• Task details: Reproduce the entries below exactly, but only from the line containing "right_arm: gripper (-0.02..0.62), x" to the line containing "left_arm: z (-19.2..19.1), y", inclusive.

******

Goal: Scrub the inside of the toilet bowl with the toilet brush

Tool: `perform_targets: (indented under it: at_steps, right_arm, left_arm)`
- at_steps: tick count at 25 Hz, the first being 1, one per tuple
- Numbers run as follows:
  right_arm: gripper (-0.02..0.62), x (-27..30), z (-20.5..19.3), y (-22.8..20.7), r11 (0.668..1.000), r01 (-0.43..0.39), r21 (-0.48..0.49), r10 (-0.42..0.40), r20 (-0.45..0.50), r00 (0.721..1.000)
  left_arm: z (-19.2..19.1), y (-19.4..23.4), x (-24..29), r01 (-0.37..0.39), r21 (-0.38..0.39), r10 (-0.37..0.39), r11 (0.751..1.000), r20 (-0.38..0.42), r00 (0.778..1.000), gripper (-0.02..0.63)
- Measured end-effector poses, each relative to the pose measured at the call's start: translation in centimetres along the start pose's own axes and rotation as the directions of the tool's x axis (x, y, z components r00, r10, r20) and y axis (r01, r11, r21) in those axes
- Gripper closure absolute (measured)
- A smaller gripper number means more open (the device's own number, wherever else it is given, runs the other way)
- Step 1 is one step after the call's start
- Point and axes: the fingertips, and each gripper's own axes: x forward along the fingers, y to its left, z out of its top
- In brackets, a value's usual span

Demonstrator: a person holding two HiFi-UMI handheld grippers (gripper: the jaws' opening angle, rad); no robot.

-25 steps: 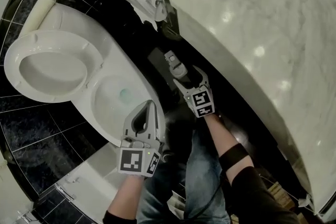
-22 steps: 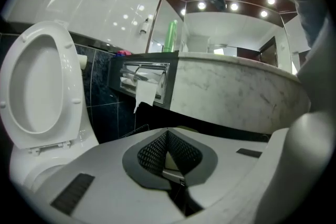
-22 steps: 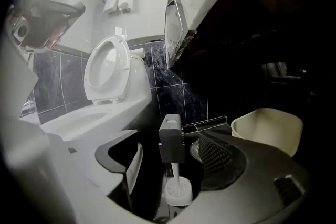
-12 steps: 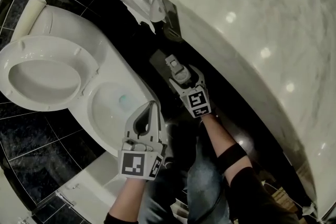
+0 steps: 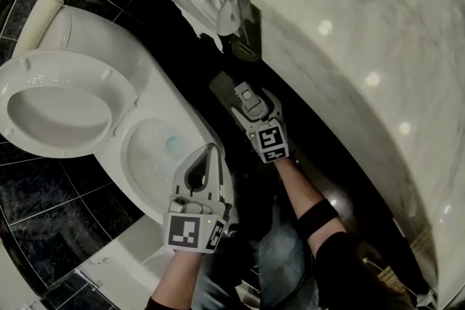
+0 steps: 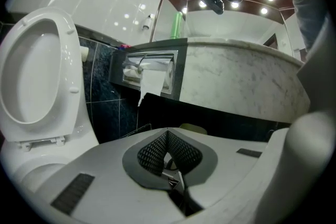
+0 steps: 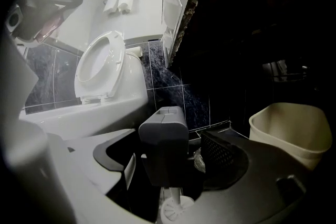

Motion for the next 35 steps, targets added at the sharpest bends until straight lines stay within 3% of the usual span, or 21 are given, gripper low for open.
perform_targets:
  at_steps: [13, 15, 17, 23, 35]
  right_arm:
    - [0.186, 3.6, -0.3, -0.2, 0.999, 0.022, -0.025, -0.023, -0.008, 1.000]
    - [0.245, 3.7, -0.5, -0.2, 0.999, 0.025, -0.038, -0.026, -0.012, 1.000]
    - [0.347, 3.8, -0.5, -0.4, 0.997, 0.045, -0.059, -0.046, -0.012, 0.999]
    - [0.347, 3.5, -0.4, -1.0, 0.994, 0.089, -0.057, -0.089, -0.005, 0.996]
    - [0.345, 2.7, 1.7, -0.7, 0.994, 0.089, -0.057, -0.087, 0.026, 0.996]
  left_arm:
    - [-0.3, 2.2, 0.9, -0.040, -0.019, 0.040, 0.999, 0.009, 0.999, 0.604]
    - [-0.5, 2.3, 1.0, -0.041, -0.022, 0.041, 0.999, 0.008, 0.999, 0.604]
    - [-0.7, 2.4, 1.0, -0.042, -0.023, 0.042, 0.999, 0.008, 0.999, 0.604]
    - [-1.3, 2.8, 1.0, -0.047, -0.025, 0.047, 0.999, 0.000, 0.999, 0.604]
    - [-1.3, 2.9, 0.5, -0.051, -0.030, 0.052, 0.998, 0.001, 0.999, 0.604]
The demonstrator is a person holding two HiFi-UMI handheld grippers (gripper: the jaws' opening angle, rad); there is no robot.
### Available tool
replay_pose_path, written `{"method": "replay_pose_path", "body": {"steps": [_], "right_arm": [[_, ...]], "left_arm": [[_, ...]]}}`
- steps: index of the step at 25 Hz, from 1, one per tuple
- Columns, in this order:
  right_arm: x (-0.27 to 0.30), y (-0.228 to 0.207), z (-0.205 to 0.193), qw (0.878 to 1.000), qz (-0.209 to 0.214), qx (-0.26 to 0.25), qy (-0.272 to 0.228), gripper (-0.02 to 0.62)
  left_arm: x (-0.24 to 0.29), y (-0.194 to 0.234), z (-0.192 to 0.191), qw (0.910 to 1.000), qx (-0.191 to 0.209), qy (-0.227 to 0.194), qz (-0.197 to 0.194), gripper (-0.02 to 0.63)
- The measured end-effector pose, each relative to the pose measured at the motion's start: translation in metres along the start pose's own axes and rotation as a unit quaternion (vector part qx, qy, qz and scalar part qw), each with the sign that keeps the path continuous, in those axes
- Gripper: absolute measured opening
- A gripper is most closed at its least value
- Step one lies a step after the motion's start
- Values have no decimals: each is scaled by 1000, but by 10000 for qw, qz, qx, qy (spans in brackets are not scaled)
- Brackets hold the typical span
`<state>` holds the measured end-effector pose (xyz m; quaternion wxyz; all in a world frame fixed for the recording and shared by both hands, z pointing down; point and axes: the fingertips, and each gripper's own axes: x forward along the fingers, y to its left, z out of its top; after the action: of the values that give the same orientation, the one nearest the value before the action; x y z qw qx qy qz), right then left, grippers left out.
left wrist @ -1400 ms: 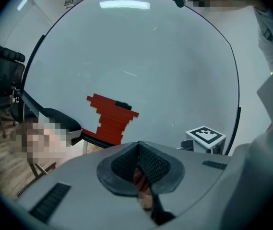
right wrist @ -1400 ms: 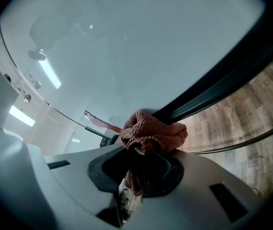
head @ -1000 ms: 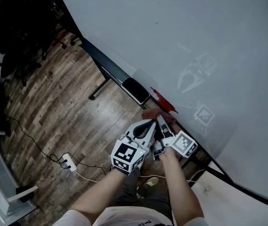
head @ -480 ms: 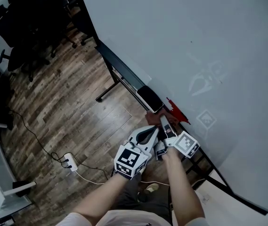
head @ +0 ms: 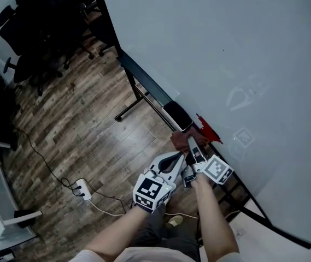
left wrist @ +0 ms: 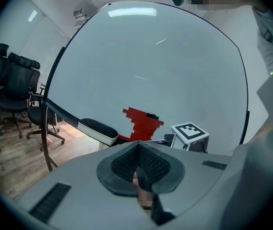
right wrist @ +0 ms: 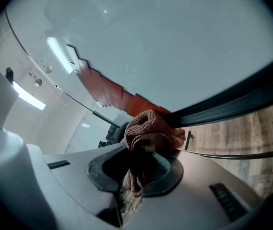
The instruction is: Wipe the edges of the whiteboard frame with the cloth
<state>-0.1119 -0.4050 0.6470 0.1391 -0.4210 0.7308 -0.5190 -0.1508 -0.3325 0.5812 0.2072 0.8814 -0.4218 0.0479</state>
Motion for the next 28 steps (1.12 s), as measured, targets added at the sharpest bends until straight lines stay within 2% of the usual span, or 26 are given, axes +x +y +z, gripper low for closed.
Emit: {"method": "replay_pose_path", "body": {"steps": [6, 13, 21, 28], "right_arm": [[-31, 14, -7, 9998, 190, -78, -4, 55], [-90, 28, -9, 9993, 116, -350, -12, 55], [-149, 96, -3, 9937, 381, -1053, 88, 55], [-199, 147, 0, 9907, 579, -1232, -38, 55]], "left_arm": [[-11, -22, -2, 10000, 39, 9, -40, 9], [-22, -63, 2, 9999, 122, 29, -108, 9], [-50, -104, 40, 9997, 231, -61, -101, 9], [-87, -132, 78, 9994, 269, -211, 65, 9]]}}
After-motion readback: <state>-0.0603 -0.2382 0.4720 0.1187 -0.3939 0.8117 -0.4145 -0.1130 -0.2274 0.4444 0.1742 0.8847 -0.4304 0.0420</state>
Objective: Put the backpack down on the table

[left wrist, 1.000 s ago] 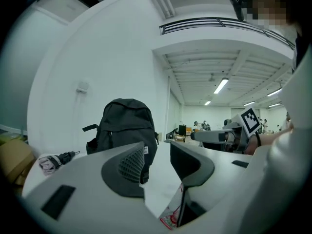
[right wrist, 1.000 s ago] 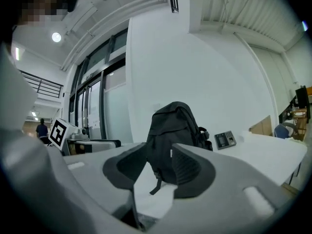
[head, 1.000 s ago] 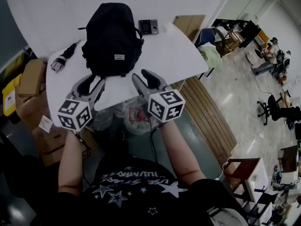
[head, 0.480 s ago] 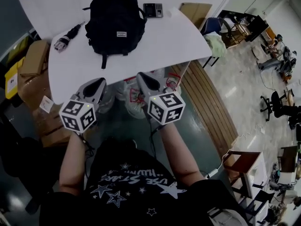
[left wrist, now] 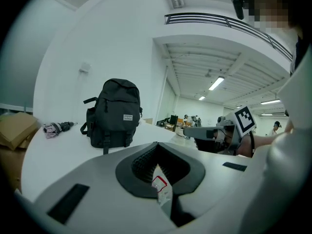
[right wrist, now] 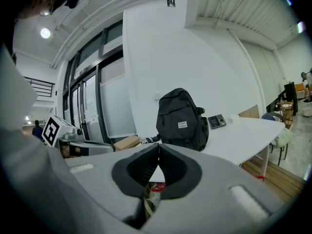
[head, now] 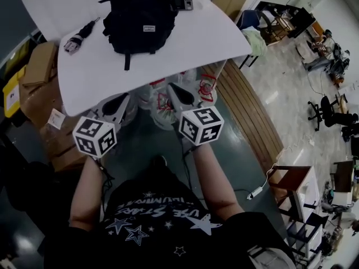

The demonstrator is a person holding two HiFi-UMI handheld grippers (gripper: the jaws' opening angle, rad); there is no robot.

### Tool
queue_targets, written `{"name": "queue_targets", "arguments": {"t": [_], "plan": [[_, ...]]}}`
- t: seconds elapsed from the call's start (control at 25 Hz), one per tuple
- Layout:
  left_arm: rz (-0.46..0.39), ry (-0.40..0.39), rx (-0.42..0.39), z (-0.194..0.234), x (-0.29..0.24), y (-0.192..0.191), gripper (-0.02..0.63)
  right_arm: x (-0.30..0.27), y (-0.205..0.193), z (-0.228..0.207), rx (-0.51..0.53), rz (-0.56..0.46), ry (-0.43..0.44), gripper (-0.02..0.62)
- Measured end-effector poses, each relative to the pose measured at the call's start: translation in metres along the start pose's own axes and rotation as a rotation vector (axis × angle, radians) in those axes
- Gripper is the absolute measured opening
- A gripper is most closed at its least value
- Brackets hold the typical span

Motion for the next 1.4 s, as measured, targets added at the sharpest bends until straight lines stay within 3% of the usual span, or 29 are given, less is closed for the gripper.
{"name": "queue_targets", "arguments": {"t": [0.52, 1.04, 1.4], "plan": [[-0.015, -0.078, -0.018, 0.002, 0.091, -0.021, 0.008, 0.024, -0.019, 0.092, 0.011, 0.001, -0.065, 0.000], [-0.066, -0.103, -0.039, -0.008, 0.175, -0.029, 0.008, 0.057, -0.035, 0.181, 0.066, -0.013, -0.081, 0.000], [-0.073, -0.129, -0.061, -0.028, 0.206, -0.041, 0.008, 0.086, -0.055, 0.211, 0.095, 0.023, -0.102, 0.000]]}}
Point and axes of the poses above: the fingertips, and each gripper's own axes: x backward along the fingers, z to its left, y out of its top, the point moved 4 cm from there along x, backward along the fingers, and after that the axes turned 2 degrees about y, right-handed, at the moved point
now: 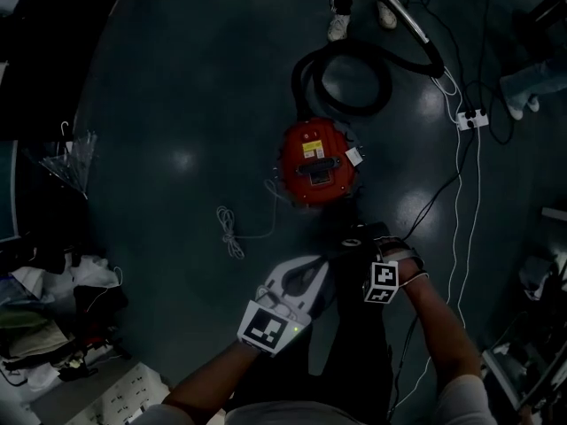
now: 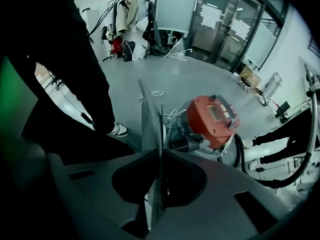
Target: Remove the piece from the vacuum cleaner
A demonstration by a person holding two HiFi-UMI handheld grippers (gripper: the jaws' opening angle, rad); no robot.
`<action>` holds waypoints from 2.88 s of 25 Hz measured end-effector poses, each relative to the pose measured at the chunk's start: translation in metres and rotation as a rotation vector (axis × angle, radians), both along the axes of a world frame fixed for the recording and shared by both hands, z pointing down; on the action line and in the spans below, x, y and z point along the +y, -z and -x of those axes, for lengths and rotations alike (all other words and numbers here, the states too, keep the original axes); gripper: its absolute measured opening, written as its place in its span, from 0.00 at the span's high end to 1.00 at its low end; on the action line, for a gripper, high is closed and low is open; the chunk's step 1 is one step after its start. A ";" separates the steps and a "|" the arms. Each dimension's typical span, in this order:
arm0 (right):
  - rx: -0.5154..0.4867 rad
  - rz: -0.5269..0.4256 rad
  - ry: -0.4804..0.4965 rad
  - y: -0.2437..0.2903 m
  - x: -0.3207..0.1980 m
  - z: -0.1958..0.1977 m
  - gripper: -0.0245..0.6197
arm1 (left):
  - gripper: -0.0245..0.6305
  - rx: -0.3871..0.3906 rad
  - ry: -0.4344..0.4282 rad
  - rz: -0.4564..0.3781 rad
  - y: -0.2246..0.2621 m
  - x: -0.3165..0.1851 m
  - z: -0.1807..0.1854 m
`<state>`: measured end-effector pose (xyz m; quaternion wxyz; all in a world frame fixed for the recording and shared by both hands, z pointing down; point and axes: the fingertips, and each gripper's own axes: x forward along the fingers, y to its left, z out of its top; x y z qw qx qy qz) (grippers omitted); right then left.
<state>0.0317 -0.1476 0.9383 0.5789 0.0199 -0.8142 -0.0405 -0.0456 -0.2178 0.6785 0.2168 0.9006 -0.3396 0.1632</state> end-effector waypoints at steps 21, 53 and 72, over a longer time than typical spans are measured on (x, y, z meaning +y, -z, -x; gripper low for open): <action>-0.284 -0.121 -0.598 0.442 0.093 0.081 0.90 | 0.95 0.132 -0.175 -0.087 0.265 0.157 0.049; -0.416 -0.256 -0.628 0.561 0.313 -0.026 0.90 | 0.95 0.128 -0.117 -0.204 0.343 0.374 -0.072; -0.489 -0.218 -0.533 0.576 0.360 0.002 0.90 | 0.95 0.103 -0.070 -0.229 0.370 0.427 -0.066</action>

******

• Exercise answer:
  right_arm: gripper (-0.02..0.62), x (-27..30), z (-20.5..19.3), y (-22.8..20.7), r11 (0.668..1.000), r01 (-0.43..0.39), r21 (-0.48..0.49), r10 (-0.42..0.40), r20 (-0.45..0.50), r00 (0.721..1.000)
  left_arm: z (-19.2..19.1), y (-19.4..23.4), x (-24..29), r01 (-0.37..0.39), r21 (-0.38..0.39), r10 (-0.37..0.39), r11 (0.751..1.000), r20 (-0.38..0.42), r00 (0.778..1.000), gripper (-0.02..0.63)

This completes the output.